Friday, February 20, 2009

lights and sounds.

They huddled together, crowds of them battling the intense cold. In spite of warm jackets, scarves, mittens, subconsciously they knew that the warmest they would get was when surrounded by other people. Puffs of warm air streaming out with every gasping breath, their bodies pressed closer to one another for warmth, while their pride kept them from it.
 
The stairs leading up to an office building were covered with a thick blanket of groups and individuals. The groups were much snugger, friendships and family ties ensuring they would last the night without too much shivering; the individuals fit themselves in between the groups, breathing into their hands, shoving them back under their arms. Every one of them was waited, knees knocking, teeth chattering, feet stamping.
 
It was Chinese New Year. Looking out among the hundreds of people crowded around the square, black iron fence surrounding the grass and ancient trees, the crowd couldn’t have been more than twenty percent Asian, let alone Chinese. It was London, and here was an excuse to race to the Tube Stations towards China Town, fill the streets and restaurants and, especially, the supermarkets; as if the supermarkets were closed every other day of the year. That night was a night for foreign food, far eastern ethnicity, and, most of all, fireworks.
 
Underneath the overhang which protected the people on the stairs from the buffeting, frigid wind, two policewomen stood, presumably warm in the centre of the crowd and neon yellow vests.
 
The fireworks began abruptly at six p.m., and although everyone had been waiting for it, no one had really expected the intensity of the lights and sounds. They commenced with the launching of small, bright rockets which cracked like whips fifty feet above their freezing audience. Pinwheels high up on wooden poles had fireworks which trailed sparks and spun them around, turning them into white hot circles of light.
 
About five minutes through the excitement a line hanging between two trees burst into a shower of sparks, the individual fireworks igniting from one end to the other. They shockingly bright illumination fell upon the crowd like a floodlight, and everyone in front of another person became just a dark silhouette. It was like a waterfall of lights, pouring down on the grass, turning the world into bright and shadow.
 
It was after this that the large firecrackers began. Strings of them hanging down from poles went off like machinegun fire. To the Chinese there not London born and bred they were reminiscent of funerals, the sound never quite loud enough to raise the dead. Somewhere in the masses an old man heard the noise and watched the flashes of light and remembered.
 
They continued to go off, thunderous like the games of ninepins Rip van Winkle heard, bright like Hephaestus striking Zeus’ lightning bolts on his forge. A thick smoke, red and orange and brown began to billow out from the square, muffling the flashes. The bursts of light were like the flash from a dozen muzzles, the dissonant sound like modern warfare. Dozens of minds imagined that this was the closest they would ever get to an actual battle.
 
An eye twitched, and amid the booming like giants’ footfalls a heart beat in unison with the staccato discharge of the firecrackers and stopped. A man’s wrinkled face relaxed from the panic that had so gripped it moments before, and the mouth parted slowly to release a final breath, barely visible in the wintry air.
 
After the final two, a grand finale that forced glittering light from the ground up into the heavens, the crowds began to loosen. Blood was forced back into extremities and hundreds of minds, slowly draining awe, remembered how cold it was. They left the square in droves, pressed up against each other like salmon spawning. The crowds whose path took them in the direction of the old man flowed around and onwards, water against an obstacle it could not go over.
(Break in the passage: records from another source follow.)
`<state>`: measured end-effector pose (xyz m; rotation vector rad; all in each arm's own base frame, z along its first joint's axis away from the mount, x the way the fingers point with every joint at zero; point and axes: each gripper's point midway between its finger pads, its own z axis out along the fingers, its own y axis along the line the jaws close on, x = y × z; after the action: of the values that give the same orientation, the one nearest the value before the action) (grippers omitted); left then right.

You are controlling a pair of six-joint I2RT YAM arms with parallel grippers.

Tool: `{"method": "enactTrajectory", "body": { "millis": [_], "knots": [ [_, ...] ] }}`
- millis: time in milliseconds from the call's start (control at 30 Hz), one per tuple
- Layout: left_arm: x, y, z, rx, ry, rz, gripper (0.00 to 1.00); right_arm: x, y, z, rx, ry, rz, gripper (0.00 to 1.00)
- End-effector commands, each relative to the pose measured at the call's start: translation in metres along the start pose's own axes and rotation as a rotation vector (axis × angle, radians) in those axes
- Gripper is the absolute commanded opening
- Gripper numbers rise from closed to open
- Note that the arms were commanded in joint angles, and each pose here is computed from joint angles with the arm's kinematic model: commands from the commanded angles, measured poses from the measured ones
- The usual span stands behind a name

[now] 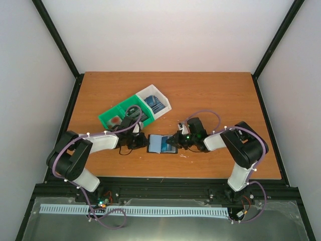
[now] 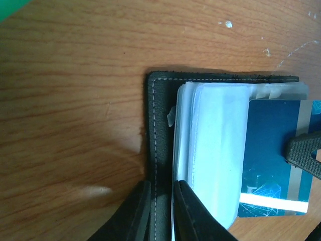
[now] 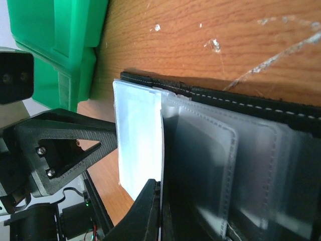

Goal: Put the credit cards into the card holder
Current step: Insert the credit card into the card holder.

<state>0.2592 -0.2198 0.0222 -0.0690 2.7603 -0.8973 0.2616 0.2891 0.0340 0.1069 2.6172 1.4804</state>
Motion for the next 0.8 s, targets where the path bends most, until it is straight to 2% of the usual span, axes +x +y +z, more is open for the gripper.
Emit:
{"method": "enactTrajectory", "body": {
  "millis": [0,200,767],
  "knots": [
    [0.001,-0.002,0.002,-0.002,0.006,0.023,0.15,-0.006,0.007,0.005,-0.046,-0.005,0.0,0.03],
    [0.005,0.002,0.008,-0.006,0.03,0.018,0.11,-0.007,0.009,0.009,-0.066,-0.005,0.001,0.03],
    [0.009,0.006,0.01,-0.011,0.035,0.007,0.1,0.0,0.021,0.041,-0.068,0.021,-0.039,0.03]
  ]
}}
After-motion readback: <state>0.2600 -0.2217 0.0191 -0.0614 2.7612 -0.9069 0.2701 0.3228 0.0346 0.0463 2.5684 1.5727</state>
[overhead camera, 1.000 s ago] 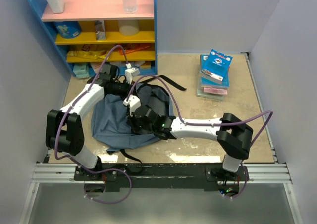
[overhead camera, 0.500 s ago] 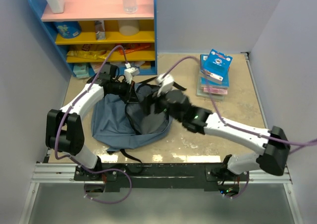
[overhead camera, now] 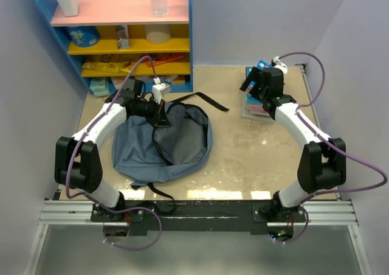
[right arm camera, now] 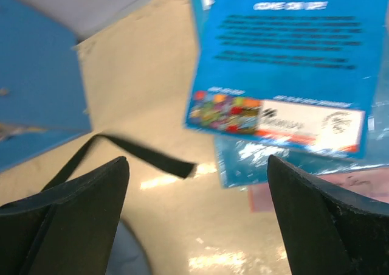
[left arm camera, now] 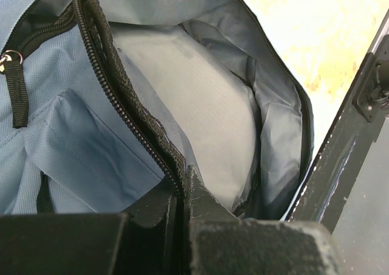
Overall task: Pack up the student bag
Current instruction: Adjust the student bag at the center of the board, then pick up the book from the center of the board.
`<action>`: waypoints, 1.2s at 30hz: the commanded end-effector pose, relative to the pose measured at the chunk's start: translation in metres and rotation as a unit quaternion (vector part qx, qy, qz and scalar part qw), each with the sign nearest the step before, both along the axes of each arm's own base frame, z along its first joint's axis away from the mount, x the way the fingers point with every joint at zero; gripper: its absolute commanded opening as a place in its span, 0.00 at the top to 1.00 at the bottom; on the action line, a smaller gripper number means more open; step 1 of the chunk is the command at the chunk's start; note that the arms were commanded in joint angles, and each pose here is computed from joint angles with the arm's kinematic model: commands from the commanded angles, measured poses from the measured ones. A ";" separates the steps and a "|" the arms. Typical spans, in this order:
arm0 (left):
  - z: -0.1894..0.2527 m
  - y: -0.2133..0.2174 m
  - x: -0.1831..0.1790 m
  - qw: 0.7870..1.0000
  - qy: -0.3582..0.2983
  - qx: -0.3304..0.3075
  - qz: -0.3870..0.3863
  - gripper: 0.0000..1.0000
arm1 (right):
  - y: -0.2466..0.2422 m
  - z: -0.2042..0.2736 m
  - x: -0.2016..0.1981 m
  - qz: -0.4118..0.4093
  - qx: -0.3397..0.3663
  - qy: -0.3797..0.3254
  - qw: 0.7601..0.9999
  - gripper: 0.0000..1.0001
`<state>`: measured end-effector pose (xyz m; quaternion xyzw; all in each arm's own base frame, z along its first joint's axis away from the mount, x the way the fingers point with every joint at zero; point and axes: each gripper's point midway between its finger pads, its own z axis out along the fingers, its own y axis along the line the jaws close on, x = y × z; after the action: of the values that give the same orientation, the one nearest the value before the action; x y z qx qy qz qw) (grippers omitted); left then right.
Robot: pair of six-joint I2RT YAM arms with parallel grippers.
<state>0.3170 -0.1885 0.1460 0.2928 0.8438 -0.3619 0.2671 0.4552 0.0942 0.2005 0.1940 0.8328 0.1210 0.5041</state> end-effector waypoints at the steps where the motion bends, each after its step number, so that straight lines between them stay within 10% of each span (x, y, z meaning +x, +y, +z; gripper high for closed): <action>1: 0.017 0.000 -0.005 0.999 -0.033 -0.010 -0.024 1.00 | -0.032 0.019 0.023 -0.043 0.026 -0.021 0.999 0.01; 13: 0.004 -0.001 -0.016 0.999 -0.015 -0.014 -0.049 1.00 | -0.128 0.018 0.031 -0.169 -0.037 -0.018 0.985 0.01; 36: 0.002 -0.005 -0.030 0.996 0.017 -0.022 -0.081 1.00 | -0.187 -0.067 0.108 -0.123 0.145 -0.062 0.980 0.01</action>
<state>0.2884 -0.1895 0.1407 0.3373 0.8252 -0.3912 0.2287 0.5407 -0.1008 0.1181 0.3782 0.7576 0.1233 0.5175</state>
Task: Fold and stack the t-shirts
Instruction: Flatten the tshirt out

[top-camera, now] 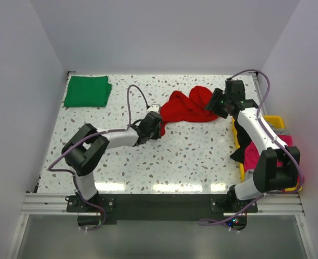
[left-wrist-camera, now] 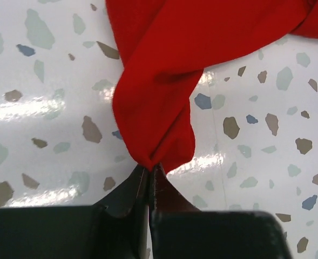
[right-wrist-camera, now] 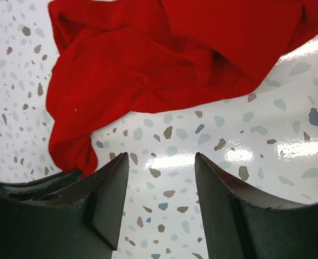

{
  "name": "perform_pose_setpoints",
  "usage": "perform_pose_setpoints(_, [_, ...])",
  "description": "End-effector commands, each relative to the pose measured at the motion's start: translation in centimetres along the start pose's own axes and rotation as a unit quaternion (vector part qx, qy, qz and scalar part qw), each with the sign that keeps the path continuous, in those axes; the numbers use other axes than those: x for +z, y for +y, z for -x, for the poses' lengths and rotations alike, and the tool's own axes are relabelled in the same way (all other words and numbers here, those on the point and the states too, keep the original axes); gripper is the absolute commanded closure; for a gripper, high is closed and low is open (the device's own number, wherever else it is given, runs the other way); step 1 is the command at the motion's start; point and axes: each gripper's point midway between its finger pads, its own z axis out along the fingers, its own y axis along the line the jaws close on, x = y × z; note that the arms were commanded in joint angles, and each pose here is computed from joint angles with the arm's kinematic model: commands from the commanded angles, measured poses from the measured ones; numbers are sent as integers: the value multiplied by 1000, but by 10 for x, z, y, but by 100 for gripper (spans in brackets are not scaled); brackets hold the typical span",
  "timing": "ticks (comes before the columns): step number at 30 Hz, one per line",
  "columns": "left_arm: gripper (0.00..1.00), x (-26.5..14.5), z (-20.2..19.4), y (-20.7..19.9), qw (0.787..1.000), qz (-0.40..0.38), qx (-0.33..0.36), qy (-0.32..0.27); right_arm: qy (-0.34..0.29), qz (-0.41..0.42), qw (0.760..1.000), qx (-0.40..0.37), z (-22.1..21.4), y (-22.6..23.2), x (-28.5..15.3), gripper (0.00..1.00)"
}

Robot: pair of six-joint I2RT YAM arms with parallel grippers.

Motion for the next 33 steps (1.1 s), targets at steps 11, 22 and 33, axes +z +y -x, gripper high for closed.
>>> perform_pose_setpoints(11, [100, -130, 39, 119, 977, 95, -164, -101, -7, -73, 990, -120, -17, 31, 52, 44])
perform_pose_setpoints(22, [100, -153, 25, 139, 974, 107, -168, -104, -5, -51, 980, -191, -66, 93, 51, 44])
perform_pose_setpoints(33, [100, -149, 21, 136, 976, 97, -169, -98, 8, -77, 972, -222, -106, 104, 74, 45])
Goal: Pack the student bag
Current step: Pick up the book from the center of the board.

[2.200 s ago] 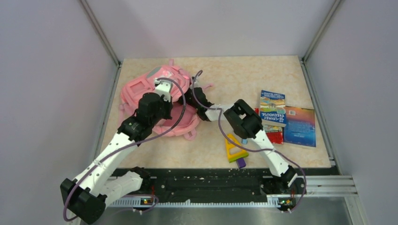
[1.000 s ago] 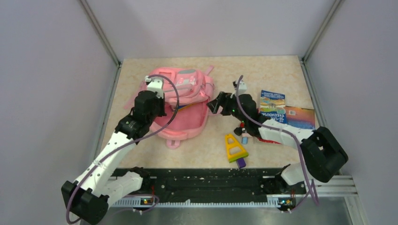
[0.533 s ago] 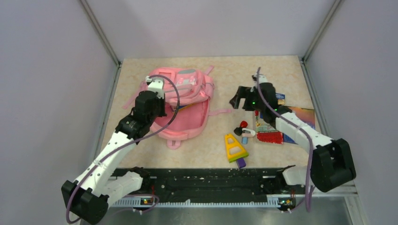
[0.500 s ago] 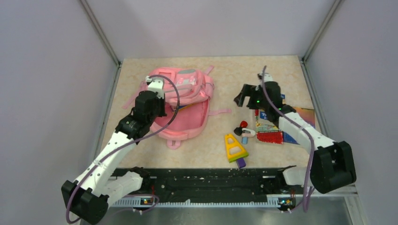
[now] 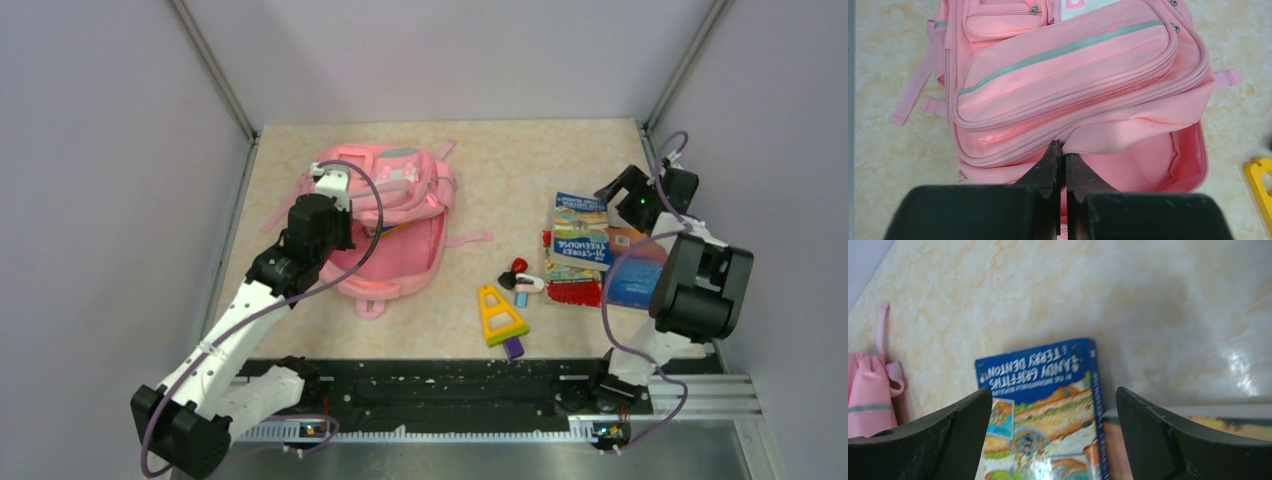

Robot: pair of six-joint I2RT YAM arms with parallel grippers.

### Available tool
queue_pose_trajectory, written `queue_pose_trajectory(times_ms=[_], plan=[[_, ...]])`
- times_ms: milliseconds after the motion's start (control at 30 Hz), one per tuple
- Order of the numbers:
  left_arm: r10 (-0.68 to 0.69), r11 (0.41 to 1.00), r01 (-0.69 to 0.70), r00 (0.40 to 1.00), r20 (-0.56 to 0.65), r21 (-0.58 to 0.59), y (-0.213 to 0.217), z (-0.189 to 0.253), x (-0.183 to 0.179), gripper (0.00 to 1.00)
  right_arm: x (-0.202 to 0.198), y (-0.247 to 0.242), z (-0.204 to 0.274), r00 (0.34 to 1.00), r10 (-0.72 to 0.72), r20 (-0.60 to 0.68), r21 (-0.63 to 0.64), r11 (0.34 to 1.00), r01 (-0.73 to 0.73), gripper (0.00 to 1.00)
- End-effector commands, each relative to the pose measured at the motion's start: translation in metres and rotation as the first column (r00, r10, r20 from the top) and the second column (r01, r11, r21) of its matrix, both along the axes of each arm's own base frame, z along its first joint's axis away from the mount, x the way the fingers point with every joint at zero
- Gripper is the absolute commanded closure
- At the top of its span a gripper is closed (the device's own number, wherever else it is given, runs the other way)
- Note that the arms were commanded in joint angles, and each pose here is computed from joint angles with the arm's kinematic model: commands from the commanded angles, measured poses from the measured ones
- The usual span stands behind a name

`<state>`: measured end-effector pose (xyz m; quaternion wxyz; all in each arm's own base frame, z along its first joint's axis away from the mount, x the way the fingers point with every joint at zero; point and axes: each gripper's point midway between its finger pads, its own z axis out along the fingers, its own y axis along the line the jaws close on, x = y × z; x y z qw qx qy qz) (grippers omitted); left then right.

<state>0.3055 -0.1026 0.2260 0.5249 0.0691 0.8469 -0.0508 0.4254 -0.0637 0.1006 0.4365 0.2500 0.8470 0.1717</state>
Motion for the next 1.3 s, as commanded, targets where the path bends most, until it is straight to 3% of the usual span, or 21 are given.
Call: queue_pose_trajectory(times_ms=[0,433,1000,1267], plan=[[-0.001,0.997,0.009,0.993,0.115,-0.072,-0.008,0.035,0.012,1.00,0.042,-0.024,0.024,0.993,0.076,0.096,0.007,0.997,-0.077,0.10],[-0.002,0.998,0.009,0.995,0.104,-0.068,-0.009,0.030,0.014,1.00,0.069,-0.035,-0.024,0.926,0.375,-0.039,0.056,0.926,-0.373,0.13],[-0.012,0.997,0.020,0.995,0.100,-0.074,-0.012,0.028,0.013,1.00,0.030,-0.035,-0.059,0.875,0.440,-0.202,0.172,0.895,-0.411,0.17],[-0.017,0.997,0.024,0.995,0.096,-0.074,-0.013,0.027,0.014,1.00,0.017,-0.009,-0.063,0.820,0.561,-0.110,0.316,0.802,-0.507,0.20]])
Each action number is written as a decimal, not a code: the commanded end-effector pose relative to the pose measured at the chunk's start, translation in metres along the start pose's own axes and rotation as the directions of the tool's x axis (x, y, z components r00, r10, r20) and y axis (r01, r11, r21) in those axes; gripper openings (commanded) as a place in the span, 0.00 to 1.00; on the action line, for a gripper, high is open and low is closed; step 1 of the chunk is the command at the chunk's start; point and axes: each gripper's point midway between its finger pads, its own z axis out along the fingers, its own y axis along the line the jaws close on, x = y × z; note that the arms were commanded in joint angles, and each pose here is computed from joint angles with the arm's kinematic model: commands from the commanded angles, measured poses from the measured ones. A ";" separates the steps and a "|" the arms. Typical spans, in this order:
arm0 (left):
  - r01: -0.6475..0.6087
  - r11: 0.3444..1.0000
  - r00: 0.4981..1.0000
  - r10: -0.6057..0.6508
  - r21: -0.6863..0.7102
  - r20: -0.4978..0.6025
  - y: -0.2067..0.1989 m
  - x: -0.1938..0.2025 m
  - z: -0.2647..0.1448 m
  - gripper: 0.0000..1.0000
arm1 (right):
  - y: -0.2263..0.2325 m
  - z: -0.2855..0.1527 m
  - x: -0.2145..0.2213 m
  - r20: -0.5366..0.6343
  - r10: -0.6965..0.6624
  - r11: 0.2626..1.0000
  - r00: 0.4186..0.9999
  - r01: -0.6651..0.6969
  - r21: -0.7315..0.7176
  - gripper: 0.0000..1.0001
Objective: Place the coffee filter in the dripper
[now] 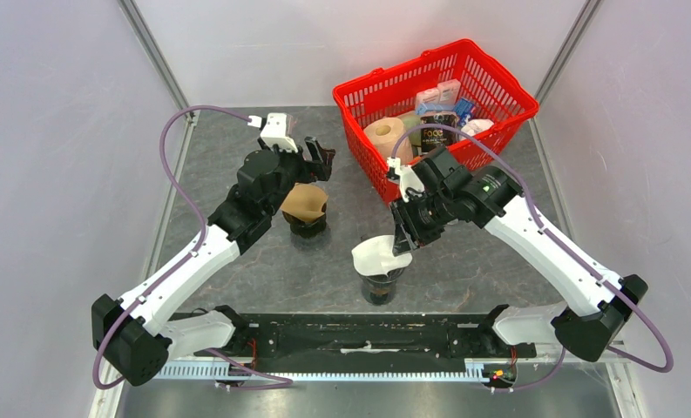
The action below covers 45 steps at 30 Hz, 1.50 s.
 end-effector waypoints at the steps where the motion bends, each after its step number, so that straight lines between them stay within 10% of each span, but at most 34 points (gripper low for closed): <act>1: 0.034 0.999 0.999 -0.034 0.011 0.030 -0.003 -0.011 -0.003 0.88 | -0.001 -0.003 -0.008 0.045 -0.033 0.999 0.998 0.032 0.015 0.44; 16: 0.030 1.000 0.999 -0.029 -0.009 0.038 0.001 -0.013 -0.006 0.88 | 0.009 -0.046 -0.027 0.200 -0.106 0.994 0.974 0.098 0.050 0.47; 23: 0.023 0.999 0.999 -0.021 -0.031 0.046 0.006 -0.014 -0.006 0.88 | 0.036 -0.026 -0.021 0.103 -0.119 0.988 0.988 0.128 -0.082 0.29; 45: 0.021 0.998 0.999 -0.019 -0.062 0.038 0.012 -0.009 -0.003 0.88 | 0.021 0.043 0.002 -0.108 -0.241 0.968 0.964 0.248 0.051 0.25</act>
Purpose in every step they left for their homes, to be satiated at a restaurant which served £4.95 buffet, for a few warm, smoky hours in a pub, to go on with their lives.

4 comments:

-evan said...

would have liked to have written this while listening to "happiness is a warm gun" from the "across the universe" soundtrack. but, mostly silence, really.

it needs edits, but hey- posting first.

May-Belle said...

i love the image of the crowd that should but won't huddle together because of their pride.
the old man is particurally surprising and yet the fact that he is so quickly glossed over makes him much more moving in that even the narrator has forgotten him...also. i went ot china town and yeah there were WAY more farangs tahn asians there and of the asians the chinese were not necessarily the majority....i was amused.

Tabitha said...

I love your description of the fireworks; I'm so disappointed I missed them now. And that's all I have to say, because it's 4am.

Unknown said...

I like how you compared pigeons to rats, I imagined rats flying through the sky, and it was scary. I actually just liked that entire section.